__Task to complete__:
Scan the records below for the line containing "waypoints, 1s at" and the line containing "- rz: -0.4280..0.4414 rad". Copy both, plus every line between, exactly.

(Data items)
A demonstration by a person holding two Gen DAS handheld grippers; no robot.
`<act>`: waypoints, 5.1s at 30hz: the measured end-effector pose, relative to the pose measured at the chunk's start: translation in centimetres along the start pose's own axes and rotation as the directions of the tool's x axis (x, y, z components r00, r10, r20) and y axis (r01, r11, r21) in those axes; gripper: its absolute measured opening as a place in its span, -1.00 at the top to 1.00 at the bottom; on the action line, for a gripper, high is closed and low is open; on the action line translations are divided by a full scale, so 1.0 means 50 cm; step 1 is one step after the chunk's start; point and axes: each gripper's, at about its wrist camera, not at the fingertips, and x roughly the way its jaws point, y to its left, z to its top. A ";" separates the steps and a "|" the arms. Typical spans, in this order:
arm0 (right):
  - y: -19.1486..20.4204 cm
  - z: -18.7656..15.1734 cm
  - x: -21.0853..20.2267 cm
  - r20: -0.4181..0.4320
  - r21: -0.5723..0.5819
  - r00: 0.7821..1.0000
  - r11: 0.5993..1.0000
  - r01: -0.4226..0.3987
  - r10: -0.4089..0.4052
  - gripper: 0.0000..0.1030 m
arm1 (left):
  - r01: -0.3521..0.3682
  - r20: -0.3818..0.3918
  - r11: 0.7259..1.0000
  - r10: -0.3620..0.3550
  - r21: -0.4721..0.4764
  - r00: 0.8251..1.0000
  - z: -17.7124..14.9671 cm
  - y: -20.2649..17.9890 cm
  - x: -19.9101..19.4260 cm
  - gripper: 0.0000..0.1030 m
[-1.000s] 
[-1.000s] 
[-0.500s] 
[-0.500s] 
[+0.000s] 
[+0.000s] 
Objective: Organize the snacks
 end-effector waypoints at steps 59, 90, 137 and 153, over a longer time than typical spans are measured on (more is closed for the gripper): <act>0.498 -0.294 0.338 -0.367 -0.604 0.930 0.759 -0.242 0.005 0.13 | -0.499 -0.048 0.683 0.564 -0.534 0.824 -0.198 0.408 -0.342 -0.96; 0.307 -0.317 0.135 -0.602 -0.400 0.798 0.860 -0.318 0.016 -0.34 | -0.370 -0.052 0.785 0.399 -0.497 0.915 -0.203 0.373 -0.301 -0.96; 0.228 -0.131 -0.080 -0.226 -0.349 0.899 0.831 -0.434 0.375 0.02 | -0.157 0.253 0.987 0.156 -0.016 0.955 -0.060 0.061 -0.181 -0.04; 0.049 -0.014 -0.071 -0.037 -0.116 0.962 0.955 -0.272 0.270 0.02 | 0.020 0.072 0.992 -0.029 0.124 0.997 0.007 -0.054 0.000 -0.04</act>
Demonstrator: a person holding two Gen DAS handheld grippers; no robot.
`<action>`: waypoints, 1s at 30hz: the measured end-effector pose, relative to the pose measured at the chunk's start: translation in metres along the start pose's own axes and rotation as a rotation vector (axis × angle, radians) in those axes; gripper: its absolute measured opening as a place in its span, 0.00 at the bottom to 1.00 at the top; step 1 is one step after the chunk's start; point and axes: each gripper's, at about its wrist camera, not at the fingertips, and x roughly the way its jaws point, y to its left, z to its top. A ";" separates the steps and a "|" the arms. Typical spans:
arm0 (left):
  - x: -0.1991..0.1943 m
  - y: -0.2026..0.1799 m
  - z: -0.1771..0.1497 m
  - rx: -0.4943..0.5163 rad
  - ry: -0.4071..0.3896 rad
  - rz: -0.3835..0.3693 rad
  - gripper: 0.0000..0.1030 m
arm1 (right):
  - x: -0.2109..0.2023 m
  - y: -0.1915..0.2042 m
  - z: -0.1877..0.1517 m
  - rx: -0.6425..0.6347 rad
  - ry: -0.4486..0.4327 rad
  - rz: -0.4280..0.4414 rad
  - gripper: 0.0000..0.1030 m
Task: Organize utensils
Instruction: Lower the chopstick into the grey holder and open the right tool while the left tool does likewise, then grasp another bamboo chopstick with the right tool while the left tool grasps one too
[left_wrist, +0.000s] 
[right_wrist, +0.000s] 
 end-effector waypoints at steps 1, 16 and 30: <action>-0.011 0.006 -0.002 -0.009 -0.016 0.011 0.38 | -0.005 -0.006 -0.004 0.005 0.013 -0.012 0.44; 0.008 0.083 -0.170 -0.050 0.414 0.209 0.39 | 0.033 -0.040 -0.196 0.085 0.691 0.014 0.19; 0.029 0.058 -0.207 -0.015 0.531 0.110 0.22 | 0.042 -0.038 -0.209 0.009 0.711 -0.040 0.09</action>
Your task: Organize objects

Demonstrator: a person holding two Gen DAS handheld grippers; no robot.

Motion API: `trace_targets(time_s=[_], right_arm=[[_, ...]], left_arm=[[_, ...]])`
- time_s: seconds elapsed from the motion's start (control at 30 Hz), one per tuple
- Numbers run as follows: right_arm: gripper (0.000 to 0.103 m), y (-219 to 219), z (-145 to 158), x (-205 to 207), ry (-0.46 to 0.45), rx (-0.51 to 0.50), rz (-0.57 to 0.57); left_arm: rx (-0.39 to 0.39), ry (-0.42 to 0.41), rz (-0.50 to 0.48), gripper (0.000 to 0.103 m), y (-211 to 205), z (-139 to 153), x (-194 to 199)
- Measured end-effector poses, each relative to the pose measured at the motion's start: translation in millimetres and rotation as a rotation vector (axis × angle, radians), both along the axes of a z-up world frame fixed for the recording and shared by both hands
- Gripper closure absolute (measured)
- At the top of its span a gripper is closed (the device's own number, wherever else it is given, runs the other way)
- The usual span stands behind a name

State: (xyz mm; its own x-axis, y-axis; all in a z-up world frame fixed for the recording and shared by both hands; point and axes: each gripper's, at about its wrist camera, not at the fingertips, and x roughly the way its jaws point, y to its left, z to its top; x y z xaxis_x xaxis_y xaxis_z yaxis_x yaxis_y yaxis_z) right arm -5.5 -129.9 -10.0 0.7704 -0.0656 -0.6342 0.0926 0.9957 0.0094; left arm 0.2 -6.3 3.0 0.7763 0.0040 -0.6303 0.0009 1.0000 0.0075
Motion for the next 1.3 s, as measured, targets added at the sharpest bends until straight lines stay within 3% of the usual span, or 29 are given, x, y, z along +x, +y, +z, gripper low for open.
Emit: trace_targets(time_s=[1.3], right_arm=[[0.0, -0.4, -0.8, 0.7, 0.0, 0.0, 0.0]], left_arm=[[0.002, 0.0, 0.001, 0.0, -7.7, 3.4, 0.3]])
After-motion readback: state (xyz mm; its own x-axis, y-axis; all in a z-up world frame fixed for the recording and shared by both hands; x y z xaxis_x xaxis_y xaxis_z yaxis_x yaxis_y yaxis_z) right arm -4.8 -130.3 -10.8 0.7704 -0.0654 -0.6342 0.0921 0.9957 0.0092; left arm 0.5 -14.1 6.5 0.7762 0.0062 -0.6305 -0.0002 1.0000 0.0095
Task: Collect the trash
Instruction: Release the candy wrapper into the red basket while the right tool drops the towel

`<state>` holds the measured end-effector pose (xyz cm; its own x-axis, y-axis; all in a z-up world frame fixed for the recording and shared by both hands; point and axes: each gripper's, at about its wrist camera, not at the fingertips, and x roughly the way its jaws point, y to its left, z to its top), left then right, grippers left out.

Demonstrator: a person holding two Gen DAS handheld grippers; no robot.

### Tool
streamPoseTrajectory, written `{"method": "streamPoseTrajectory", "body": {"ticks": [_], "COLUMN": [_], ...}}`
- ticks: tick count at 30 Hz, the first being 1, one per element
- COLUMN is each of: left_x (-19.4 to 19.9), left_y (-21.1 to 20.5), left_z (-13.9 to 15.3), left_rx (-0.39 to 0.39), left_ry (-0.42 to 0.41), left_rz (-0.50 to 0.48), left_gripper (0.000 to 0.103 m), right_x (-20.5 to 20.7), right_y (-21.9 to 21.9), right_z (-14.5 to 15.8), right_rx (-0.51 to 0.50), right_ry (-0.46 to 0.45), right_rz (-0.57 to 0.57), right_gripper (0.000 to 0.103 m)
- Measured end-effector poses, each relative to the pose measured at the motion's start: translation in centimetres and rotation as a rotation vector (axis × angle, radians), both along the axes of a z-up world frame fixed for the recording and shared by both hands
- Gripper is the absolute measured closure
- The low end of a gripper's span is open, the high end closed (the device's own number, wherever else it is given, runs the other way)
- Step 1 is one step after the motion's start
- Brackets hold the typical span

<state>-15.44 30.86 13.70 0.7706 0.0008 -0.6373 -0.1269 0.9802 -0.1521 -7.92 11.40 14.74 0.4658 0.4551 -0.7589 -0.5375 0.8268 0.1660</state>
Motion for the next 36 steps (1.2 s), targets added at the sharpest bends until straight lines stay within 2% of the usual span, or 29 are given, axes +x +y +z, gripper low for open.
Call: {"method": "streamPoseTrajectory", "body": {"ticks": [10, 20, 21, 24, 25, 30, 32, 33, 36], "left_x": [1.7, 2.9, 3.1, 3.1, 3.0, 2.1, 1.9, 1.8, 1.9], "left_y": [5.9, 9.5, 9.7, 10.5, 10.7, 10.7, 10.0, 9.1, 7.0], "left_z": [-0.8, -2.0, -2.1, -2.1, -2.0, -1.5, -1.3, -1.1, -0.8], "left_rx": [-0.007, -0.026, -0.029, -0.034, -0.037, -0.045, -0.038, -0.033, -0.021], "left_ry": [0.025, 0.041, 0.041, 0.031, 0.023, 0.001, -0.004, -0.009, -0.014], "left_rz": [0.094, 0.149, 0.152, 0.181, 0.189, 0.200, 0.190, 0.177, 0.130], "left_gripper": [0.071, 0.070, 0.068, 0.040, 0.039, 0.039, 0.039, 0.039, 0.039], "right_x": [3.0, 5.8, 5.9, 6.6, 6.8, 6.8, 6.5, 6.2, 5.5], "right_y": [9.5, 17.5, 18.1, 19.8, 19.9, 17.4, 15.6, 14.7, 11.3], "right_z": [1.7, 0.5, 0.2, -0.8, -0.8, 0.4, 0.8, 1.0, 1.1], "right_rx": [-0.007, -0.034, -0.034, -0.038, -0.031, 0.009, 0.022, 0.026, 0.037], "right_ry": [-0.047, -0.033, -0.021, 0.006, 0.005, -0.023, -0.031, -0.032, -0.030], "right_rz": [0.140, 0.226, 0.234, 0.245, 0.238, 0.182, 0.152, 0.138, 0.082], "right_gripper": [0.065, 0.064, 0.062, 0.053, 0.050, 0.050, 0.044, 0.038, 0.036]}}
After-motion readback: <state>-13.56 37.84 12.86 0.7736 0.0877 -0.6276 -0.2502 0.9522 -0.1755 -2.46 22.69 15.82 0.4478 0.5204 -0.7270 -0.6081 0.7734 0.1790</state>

__Exercise result__:
`<action>`: waypoints, 1s at 30hz: the measured end-effector pose, relative to the pose measured at the chunk's start: translation in metres along the start pose's own axes and rotation as a rotation vector (axis × angle, radians) in those axes; gripper: its absolute measured opening as a place in its span, 0.00 at the bottom to 1.00 at the top; step 1 is one step after the chunk's start; point and axes: each gripper's, at about its wrist camera, not at the fingertips, and x roughly the way its jaws point, y to its left, z to its top. A ";" separates the steps and a "|" the arms. Typical spans:
arm0 (left):
  - x: -0.1991..0.1943 m
  - y: -0.2026..0.1799 m
  - z: -0.1771..0.1497 m
  - rx: -0.4943..0.5163 rad
  - ry: -0.4071..0.3896 rad
  - rz: -0.3835..0.3693 rad
  - gripper: 0.0000..0.1030 m
arm1 (right):
  - x: -0.2109..0.2023 m
  - y: -0.1915..0.2042 m
  - z: -0.1877..0.1517 m
  - rx: -0.6425..0.6347 rad
  - ry: -0.4486..0.4327 rad
  - rz: -0.4280..0.4414 rad

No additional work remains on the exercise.